ActiNet: An Open-Source Tool for Activity Intensity Classification of Wrist-Worn Accelerometry Using Self-Supervised Deep Learning
Pith reviewed 2026-05-18 10:51 UTC · model grok-4.3
The pith
A self-supervised deep learning model called ActiNet classifies activity intensity from wrist accelerometers more accurately than random forest baselines.

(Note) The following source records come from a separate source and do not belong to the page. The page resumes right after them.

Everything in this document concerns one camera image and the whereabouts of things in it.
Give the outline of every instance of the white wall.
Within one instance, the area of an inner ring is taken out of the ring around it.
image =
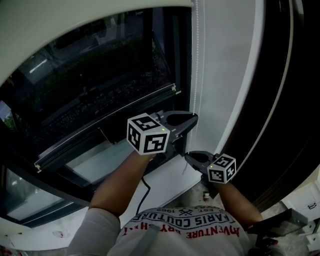
[[[190,110],[194,108],[196,91],[195,112],[198,114],[200,110],[200,113],[190,150],[219,153],[238,118],[255,70],[263,33],[264,2],[256,2],[257,5],[255,0],[206,0],[205,14],[204,0],[194,4]],[[253,36],[255,23],[258,26]]]

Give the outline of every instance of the window frame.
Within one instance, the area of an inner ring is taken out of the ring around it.
[[[167,40],[173,40],[173,49],[166,49],[165,52],[167,54],[167,64],[175,80],[174,84],[165,86],[85,125],[79,131],[70,134],[67,142],[53,148],[41,159],[38,159],[38,156],[33,152],[29,152],[27,145],[23,143],[23,139],[13,135],[6,125],[0,121],[0,133],[2,134],[0,137],[1,163],[27,182],[64,199],[64,201],[20,221],[3,214],[0,216],[1,218],[34,228],[89,206],[94,191],[106,177],[93,184],[81,186],[73,180],[72,176],[75,173],[66,166],[66,163],[105,141],[99,129],[106,129],[108,124],[112,123],[117,116],[121,116],[122,122],[126,123],[128,117],[144,112],[151,114],[163,109],[189,110],[192,60],[191,8],[163,7],[163,12],[170,17],[166,20],[166,26],[171,29],[166,36]],[[179,154],[183,156],[186,145],[186,137],[179,139],[176,147],[177,151],[169,152],[164,159],[149,164],[144,175],[154,171]],[[70,178],[62,177],[59,170],[68,172]]]

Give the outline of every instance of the wrist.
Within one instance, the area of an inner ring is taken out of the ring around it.
[[[219,191],[219,190],[223,190],[226,188],[229,188],[230,186],[232,186],[231,183],[227,183],[227,184],[223,184],[223,183],[213,183],[214,187]]]
[[[135,156],[136,158],[143,159],[143,160],[148,160],[150,161],[153,159],[157,154],[139,154],[137,151],[133,151],[132,155]]]

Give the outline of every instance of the white t-shirt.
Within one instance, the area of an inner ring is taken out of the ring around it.
[[[89,209],[67,255],[127,256],[149,226],[159,227],[145,255],[245,256],[252,244],[241,225],[212,206],[154,208],[131,219],[122,229],[117,217]]]

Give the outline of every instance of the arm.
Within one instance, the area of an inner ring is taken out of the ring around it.
[[[263,220],[258,209],[242,195],[230,182],[215,183],[225,210],[230,213],[244,228]]]
[[[90,208],[106,210],[116,217],[122,215],[133,197],[154,154],[131,155],[98,187]]]

A machine-rendered reading of the paper's core claim, the machinery that carries it, and where it could break.
Core claim
The ActiNet model, consisting of HARNet, a self-supervised 18-layer modified ResNet-V2, followed by hidden Markov model smoothing, distinguishes labels of activity intensity with a mean macro F1 score of 0.82 and a mean Cohen's kappa score of 0.86. This performance exceeds that of a random forest plus HMM baseline trained and validated on the same CAPTURE-24 dataset, which reached mean scores of 0.76 and 0.80. The improvements remain consistent across subgroups of age and sex.
What carries the argument
HARNet, an 18-layer modified ResNet-V2 model trained self-supervised on raw wrist accelerometer signals, which learns feature representations that support activity intensity classification before hidden Markov model smoothing.
If this is right
- The performance advantage of ActiNet holds across age and sex subgroups within the study population.
- Classification outputs from ActiNet produce different estimated daily activity intensity compositions than those from the random forest baseline.
- The open-source model enables direct extraction of activity intensity labels for future large-scale studies on physical activity and health.
- Pairing self-supervised learning with hidden Markov model smoothing yields measurable classification gains over prior methods.
Where Pith is reading between the lines
- Applying ActiNet to accelerometer records from other countries or age ranges would test whether the reported accuracy generalizes beyond the original cohort.
- More precise intensity labels could strengthen statistical associations when researchers examine links between specific activity patterns and health conditions.
- The open-source release allows other groups to process their own wrist data without repeating the full training process.
Load-bearing premise
The 151-participant CAPTURE-24 dataset supplies a representative sample whose activity patterns and device characteristics generalize to the diverse populations and hardware used in broader epidemiological studies.
What would settle it
Applying the trained ActiNet model to an independent wrist-accelerometer dataset from a different demographic group or device brand and checking whether the macro F1 score drops below the random forest baseline of 0.76.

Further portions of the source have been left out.